Assignment
Scan the data, and whenever a line contains "finger", copy it.

Input data
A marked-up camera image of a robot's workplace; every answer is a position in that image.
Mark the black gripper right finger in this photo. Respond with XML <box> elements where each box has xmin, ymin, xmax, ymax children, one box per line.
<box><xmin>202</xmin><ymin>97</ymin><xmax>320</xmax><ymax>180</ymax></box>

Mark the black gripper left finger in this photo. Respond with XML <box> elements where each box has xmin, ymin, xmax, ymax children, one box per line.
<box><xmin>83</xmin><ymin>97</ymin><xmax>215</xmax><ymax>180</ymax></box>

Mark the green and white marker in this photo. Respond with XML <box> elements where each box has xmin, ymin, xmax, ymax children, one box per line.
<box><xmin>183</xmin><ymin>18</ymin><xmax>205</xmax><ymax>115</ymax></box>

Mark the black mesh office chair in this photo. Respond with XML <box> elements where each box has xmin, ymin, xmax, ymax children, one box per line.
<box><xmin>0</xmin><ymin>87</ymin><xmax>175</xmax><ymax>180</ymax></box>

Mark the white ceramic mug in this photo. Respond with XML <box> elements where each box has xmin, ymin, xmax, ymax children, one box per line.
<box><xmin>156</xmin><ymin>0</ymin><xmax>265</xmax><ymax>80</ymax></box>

Result for this task
Mark the black gripper right finger in this photo. Respond with XML <box> elements where each box has xmin, ymin, xmax, ymax children, one box per line.
Mark the black gripper left finger in this photo. Respond with XML <box> elements where each box has xmin, ymin, xmax, ymax children, one box per line.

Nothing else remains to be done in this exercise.